***** Records for the exercise *****

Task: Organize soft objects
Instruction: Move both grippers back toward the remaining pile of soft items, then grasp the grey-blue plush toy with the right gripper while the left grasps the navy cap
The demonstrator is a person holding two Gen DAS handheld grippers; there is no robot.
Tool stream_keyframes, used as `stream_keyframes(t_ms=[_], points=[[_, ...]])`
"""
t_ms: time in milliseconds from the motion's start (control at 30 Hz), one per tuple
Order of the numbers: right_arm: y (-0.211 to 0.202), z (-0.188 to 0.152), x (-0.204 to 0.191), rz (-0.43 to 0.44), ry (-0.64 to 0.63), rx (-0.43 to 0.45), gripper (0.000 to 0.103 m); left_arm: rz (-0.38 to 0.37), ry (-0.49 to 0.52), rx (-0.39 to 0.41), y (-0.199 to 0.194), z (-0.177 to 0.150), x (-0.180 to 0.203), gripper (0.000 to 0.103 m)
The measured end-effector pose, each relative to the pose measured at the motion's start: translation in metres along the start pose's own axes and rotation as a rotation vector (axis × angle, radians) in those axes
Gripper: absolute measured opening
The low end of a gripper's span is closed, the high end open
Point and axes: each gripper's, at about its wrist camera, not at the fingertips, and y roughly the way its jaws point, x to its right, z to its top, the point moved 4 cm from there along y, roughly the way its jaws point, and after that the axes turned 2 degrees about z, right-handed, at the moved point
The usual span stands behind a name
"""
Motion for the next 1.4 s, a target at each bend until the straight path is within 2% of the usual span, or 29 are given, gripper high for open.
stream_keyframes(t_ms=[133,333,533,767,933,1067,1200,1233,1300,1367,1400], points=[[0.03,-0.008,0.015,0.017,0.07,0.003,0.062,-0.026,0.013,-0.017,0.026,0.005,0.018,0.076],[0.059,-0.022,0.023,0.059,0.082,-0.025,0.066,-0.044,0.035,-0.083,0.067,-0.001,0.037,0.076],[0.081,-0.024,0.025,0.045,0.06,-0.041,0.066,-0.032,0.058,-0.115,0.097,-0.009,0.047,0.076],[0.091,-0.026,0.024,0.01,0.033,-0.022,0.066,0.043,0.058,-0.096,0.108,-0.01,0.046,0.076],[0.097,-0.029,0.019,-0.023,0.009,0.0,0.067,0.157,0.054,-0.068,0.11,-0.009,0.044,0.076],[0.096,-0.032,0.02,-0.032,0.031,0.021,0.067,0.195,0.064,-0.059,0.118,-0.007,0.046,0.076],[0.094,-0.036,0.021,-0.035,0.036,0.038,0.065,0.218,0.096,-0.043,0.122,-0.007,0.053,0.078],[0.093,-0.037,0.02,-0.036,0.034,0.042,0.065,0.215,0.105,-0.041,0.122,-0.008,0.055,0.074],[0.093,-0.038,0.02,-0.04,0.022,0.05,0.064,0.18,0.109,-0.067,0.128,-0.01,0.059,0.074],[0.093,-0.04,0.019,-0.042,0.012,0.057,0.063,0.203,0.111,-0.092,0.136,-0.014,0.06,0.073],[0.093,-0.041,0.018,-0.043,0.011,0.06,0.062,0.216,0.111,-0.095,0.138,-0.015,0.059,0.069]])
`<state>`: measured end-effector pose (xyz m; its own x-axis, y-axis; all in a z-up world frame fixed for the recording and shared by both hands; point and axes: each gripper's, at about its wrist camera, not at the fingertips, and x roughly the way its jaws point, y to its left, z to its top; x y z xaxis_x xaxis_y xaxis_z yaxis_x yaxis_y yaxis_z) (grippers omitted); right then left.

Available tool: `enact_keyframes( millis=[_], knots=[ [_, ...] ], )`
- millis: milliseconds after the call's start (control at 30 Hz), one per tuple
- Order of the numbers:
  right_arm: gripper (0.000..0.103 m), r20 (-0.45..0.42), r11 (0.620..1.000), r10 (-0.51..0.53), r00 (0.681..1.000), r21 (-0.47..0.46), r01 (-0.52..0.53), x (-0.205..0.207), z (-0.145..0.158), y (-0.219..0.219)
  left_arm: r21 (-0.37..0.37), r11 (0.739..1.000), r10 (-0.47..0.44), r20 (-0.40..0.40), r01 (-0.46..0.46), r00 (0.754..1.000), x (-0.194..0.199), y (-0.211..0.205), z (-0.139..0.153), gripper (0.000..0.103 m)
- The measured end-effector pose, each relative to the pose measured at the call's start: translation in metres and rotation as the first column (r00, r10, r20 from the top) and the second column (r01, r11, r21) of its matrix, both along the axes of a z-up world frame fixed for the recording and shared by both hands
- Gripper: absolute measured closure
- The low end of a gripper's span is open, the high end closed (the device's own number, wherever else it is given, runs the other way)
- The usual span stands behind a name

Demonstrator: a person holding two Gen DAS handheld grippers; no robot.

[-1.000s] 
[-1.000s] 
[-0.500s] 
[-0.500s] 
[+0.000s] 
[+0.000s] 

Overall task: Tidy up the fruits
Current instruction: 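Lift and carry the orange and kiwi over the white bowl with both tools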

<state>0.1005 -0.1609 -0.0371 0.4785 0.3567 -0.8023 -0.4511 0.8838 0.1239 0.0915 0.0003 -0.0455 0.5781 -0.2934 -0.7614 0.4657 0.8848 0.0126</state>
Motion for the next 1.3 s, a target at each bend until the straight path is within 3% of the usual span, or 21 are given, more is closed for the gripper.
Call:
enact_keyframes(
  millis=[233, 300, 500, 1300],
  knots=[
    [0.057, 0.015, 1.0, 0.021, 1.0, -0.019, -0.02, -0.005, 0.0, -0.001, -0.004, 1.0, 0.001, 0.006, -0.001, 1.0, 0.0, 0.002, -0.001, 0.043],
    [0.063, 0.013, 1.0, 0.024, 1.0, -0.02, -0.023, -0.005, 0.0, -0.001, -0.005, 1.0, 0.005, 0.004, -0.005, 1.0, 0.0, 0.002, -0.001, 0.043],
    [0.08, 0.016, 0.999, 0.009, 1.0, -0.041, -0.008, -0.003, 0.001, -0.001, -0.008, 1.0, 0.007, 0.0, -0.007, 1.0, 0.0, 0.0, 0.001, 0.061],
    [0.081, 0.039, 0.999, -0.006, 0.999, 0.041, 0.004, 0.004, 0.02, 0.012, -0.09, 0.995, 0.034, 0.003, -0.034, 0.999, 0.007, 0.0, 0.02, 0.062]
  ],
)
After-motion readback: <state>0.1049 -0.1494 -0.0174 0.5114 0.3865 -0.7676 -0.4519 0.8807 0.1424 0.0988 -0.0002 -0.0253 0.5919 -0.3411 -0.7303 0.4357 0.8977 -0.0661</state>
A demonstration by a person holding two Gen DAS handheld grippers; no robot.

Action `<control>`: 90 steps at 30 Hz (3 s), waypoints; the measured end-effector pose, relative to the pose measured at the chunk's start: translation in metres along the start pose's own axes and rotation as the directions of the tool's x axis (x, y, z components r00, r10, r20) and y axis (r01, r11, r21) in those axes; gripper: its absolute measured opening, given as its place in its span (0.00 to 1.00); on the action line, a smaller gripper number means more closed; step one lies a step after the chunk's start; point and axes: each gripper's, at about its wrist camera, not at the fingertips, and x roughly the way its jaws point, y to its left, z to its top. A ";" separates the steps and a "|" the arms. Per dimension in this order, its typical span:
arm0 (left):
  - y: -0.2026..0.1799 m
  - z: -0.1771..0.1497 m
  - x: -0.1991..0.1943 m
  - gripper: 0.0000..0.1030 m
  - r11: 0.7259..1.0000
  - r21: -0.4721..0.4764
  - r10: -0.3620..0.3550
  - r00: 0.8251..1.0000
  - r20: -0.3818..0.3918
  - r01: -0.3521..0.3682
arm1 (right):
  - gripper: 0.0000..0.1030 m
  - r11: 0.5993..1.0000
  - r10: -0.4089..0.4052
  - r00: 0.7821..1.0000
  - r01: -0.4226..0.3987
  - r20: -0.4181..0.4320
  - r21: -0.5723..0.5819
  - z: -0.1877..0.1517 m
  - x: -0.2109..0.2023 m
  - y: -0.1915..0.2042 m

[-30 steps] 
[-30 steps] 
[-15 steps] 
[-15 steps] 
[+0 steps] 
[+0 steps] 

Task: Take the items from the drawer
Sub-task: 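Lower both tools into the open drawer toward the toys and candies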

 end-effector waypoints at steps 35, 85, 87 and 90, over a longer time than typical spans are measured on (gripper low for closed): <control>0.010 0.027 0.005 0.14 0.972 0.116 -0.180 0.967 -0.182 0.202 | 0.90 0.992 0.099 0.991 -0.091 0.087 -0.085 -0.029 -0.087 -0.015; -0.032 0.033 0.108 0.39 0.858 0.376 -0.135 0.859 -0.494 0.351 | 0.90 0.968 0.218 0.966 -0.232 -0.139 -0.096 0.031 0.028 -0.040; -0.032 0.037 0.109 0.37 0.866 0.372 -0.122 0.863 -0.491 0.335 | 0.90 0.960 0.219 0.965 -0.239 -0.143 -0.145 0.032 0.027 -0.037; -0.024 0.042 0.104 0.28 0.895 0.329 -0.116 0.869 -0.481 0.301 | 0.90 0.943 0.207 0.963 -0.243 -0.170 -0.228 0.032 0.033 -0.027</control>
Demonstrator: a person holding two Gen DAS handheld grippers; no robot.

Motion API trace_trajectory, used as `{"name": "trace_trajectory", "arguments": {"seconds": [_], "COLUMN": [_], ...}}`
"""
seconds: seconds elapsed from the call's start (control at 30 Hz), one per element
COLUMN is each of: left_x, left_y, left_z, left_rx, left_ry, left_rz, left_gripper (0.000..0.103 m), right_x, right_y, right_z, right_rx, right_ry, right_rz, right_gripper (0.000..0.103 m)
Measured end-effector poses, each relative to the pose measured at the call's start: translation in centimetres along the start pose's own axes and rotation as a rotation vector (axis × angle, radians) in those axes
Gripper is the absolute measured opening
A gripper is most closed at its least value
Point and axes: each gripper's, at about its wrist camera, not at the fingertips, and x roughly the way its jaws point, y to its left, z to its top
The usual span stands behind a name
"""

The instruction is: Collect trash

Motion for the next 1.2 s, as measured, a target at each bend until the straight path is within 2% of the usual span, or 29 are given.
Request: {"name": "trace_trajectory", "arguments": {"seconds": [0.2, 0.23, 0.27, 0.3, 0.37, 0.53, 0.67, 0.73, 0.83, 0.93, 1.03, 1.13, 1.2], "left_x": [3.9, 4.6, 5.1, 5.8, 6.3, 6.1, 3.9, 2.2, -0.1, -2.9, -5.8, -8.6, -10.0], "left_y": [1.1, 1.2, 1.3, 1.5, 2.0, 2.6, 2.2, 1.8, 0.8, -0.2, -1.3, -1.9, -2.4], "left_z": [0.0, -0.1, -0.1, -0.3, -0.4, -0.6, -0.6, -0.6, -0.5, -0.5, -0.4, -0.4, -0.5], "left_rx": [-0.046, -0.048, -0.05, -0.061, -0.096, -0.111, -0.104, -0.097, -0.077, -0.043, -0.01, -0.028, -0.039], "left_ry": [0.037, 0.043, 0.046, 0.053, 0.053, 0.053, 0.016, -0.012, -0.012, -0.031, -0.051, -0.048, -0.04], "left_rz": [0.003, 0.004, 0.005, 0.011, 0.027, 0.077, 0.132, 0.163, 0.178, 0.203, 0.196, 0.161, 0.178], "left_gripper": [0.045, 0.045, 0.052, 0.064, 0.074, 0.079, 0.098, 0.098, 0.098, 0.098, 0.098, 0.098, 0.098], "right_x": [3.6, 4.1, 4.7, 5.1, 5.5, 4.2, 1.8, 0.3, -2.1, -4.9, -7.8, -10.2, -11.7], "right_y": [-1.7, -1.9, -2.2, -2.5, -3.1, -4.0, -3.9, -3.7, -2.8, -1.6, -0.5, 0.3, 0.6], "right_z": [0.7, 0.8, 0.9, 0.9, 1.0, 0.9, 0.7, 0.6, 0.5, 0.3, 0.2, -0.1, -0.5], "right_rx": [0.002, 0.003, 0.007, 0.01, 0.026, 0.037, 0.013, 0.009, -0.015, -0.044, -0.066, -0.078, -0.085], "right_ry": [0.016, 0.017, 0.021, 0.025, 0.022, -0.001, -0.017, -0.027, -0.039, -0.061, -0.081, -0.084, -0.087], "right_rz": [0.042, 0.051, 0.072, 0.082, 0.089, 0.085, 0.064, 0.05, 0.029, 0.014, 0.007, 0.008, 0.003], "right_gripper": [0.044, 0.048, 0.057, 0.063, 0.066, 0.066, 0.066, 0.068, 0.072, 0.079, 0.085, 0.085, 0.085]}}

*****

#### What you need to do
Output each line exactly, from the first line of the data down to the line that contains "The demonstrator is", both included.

#### Written answer
Task: Organize soft objects
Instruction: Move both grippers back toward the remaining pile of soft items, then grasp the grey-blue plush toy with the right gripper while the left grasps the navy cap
The demonstrator is a person holding two Gen DAS handheld grippers; there is no robot.

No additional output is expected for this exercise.